▸ **What the exercise asks**: The reply to the records below should contain exactly the lines from the line with "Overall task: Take" through the line with "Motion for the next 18", and nothing besides.

▸ **Records provided**:
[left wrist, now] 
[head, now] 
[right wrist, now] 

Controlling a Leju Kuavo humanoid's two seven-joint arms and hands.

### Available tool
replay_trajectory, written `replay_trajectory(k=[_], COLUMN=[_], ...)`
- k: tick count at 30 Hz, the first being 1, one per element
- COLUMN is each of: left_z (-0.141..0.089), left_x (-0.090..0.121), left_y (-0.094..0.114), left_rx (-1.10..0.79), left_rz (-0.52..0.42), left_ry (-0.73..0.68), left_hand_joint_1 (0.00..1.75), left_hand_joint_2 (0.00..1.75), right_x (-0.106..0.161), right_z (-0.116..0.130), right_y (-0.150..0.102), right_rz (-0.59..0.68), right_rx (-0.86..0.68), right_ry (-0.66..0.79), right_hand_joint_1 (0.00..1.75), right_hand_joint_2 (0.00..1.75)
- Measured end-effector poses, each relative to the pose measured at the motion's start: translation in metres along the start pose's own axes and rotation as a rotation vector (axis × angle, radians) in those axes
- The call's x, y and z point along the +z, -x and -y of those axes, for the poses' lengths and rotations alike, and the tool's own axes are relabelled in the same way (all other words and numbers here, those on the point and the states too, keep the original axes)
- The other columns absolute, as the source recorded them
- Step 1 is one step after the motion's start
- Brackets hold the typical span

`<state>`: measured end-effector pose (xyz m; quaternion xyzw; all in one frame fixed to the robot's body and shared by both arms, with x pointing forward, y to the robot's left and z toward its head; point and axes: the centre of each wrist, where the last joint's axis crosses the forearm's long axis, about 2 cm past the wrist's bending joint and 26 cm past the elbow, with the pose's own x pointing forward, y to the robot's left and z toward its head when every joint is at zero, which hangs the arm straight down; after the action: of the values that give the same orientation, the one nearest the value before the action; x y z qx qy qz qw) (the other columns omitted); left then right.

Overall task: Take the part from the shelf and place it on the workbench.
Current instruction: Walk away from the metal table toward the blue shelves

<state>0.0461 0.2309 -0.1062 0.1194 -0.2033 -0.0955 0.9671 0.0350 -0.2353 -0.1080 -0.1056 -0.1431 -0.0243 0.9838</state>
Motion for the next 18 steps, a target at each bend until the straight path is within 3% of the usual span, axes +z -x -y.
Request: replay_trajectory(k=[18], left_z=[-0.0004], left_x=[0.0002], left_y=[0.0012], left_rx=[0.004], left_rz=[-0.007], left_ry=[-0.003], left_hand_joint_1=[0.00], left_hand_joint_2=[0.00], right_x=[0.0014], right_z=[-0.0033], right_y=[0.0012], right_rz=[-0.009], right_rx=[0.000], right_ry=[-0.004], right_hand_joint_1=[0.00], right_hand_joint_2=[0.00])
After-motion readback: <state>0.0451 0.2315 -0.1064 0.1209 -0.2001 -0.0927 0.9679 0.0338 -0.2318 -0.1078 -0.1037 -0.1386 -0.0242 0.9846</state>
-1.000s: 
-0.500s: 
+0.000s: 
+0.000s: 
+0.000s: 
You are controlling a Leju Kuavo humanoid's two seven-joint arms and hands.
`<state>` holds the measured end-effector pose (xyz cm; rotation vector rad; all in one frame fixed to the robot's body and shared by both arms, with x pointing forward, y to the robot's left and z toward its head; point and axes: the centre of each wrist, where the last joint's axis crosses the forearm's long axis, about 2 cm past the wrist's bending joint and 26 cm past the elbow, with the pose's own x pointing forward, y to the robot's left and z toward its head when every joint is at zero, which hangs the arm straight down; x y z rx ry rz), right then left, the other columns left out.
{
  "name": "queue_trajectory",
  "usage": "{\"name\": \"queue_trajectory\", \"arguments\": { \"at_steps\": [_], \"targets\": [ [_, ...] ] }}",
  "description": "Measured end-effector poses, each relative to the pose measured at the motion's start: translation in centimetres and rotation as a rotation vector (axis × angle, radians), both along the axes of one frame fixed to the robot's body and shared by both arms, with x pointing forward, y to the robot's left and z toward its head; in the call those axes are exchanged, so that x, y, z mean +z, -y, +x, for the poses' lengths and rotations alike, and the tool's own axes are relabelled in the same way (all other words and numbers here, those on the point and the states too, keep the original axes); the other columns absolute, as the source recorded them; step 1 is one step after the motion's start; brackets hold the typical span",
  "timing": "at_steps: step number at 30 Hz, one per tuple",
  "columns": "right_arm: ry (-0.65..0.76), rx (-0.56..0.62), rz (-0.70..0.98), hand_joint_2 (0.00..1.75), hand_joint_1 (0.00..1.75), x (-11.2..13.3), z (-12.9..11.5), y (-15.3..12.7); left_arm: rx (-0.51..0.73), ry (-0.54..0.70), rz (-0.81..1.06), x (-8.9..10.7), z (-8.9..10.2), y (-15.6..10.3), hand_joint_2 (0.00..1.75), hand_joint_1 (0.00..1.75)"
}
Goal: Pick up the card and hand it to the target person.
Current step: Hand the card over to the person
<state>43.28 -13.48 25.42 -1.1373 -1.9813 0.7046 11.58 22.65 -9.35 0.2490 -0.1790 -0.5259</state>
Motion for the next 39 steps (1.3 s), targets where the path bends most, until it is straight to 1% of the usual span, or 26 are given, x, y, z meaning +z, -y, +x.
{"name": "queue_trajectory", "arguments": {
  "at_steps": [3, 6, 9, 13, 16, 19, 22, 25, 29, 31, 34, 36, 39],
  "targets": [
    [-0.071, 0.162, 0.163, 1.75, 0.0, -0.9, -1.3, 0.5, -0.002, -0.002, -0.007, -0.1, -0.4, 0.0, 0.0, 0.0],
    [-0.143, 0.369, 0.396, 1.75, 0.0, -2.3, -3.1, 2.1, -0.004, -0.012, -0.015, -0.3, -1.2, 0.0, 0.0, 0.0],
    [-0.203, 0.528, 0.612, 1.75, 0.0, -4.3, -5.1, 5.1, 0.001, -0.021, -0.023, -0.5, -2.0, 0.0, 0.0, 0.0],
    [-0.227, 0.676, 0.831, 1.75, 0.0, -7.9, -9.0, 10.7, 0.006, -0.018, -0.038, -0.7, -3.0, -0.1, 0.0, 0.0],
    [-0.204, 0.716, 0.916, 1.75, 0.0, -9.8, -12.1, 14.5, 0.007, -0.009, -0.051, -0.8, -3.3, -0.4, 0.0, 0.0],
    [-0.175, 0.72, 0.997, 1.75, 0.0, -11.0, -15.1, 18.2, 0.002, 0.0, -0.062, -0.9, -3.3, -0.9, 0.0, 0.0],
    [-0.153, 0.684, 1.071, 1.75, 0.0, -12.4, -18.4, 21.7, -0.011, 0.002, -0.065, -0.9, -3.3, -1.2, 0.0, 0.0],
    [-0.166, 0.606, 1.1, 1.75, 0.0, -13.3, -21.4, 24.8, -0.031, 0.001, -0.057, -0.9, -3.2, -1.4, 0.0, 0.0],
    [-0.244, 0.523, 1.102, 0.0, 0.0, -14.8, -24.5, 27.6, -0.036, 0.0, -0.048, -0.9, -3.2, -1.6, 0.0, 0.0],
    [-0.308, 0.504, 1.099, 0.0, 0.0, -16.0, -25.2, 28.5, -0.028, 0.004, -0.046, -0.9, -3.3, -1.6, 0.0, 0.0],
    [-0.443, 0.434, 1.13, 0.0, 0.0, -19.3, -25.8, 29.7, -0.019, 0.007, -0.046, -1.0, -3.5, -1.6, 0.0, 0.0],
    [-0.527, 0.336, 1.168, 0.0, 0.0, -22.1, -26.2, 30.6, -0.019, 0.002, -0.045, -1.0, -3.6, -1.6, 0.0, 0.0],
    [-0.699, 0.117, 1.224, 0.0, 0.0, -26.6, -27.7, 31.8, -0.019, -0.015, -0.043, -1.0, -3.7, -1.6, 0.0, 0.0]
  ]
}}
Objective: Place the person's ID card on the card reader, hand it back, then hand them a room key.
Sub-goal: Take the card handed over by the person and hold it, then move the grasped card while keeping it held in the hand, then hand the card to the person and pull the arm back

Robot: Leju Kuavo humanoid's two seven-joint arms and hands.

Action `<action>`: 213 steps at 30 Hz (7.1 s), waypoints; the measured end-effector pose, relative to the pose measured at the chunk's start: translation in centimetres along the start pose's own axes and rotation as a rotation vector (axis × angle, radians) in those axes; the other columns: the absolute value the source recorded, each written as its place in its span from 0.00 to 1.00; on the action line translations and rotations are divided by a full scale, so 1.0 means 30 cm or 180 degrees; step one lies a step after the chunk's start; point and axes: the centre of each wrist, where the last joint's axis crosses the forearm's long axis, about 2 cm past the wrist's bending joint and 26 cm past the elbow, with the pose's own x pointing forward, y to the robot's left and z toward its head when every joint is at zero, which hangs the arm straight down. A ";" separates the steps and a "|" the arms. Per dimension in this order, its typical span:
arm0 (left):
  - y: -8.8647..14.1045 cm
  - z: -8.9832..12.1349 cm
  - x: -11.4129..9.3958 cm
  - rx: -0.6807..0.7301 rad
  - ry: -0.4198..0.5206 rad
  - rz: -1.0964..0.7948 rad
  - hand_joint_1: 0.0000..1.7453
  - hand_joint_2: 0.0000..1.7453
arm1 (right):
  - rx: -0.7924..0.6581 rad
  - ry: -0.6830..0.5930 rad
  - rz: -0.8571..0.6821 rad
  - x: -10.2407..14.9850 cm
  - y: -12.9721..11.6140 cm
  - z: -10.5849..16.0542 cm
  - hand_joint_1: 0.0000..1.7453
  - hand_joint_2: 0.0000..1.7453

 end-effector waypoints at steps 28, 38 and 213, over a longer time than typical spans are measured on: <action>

▸ **Solution below**:
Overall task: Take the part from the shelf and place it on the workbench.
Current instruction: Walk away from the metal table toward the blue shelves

<state>0.0461 0.2309 -0.1062 0.1194 -0.2033 -0.0955 0.9671 0.0350 -0.2353 -0.1080 -0.1056 -0.1431 -0.0243 0.9838</state>
Motion for the next 18 steps, a target at each bend until the straight path is within 3% of the usual span, axes +z -x -y.

This exercise is finished.